DIRECTIONS FOR THIS TASK -> Scan the entries that follow and work out how many lines contain "robot". Give the number and nothing else.

Extracted records:
== Segment start ==
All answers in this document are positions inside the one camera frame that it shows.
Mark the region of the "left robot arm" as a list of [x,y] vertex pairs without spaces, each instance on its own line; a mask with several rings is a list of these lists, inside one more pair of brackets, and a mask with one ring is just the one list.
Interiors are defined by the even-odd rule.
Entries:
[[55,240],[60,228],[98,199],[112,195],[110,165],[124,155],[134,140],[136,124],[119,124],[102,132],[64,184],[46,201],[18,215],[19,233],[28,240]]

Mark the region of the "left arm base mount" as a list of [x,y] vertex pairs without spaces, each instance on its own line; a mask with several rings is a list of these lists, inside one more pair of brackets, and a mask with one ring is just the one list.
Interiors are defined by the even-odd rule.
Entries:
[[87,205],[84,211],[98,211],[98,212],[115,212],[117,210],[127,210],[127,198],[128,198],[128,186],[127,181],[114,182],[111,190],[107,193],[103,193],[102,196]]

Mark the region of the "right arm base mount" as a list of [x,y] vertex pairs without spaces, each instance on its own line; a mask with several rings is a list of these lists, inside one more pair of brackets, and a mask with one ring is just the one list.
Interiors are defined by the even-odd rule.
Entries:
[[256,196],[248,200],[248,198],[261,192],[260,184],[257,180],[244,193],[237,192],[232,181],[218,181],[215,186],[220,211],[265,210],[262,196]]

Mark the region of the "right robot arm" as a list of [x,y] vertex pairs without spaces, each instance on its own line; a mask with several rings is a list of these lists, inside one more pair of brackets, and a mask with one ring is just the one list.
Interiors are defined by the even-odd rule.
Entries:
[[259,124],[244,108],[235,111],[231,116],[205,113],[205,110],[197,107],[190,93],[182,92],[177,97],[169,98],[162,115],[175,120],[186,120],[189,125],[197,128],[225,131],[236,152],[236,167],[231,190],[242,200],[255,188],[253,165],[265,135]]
== Segment end ==
== Segment start ==
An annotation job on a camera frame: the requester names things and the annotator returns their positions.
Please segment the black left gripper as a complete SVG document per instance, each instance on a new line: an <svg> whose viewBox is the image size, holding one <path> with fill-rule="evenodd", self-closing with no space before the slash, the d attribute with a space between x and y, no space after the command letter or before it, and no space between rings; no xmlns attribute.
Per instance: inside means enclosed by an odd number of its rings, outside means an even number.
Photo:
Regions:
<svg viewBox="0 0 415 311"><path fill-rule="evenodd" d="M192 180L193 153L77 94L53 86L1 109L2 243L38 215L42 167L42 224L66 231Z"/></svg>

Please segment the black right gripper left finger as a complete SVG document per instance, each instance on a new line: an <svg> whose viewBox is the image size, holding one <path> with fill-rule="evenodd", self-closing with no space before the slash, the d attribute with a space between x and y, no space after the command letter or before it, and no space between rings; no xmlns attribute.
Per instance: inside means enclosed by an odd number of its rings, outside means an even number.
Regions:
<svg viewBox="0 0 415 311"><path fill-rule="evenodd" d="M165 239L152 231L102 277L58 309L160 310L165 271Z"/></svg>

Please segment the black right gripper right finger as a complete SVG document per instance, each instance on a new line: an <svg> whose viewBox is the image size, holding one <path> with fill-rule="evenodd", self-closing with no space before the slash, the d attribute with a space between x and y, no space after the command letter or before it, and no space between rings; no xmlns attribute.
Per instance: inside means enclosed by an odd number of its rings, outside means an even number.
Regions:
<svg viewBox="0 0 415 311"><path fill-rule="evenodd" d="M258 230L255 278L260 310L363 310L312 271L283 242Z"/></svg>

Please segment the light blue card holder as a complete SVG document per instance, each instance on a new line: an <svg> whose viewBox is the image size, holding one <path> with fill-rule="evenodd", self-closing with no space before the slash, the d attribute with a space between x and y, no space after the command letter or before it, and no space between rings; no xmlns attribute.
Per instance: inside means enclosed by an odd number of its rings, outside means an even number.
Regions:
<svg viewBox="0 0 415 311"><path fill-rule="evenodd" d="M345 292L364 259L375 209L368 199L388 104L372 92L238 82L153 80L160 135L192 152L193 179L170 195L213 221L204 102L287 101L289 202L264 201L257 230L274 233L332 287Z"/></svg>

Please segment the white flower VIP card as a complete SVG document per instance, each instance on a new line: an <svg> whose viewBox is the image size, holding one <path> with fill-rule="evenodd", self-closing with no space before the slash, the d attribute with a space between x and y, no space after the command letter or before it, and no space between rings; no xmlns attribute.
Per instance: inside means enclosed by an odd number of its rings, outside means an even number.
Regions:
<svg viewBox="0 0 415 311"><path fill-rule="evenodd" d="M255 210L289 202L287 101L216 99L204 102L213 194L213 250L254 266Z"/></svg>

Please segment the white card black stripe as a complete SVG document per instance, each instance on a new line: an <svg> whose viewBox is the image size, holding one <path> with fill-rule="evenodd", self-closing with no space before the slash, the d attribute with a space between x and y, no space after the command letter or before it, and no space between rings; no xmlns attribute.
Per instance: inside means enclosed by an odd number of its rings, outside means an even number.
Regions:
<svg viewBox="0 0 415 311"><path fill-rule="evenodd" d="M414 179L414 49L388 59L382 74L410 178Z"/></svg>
== Segment end ==
RESPONSE AREA -> 2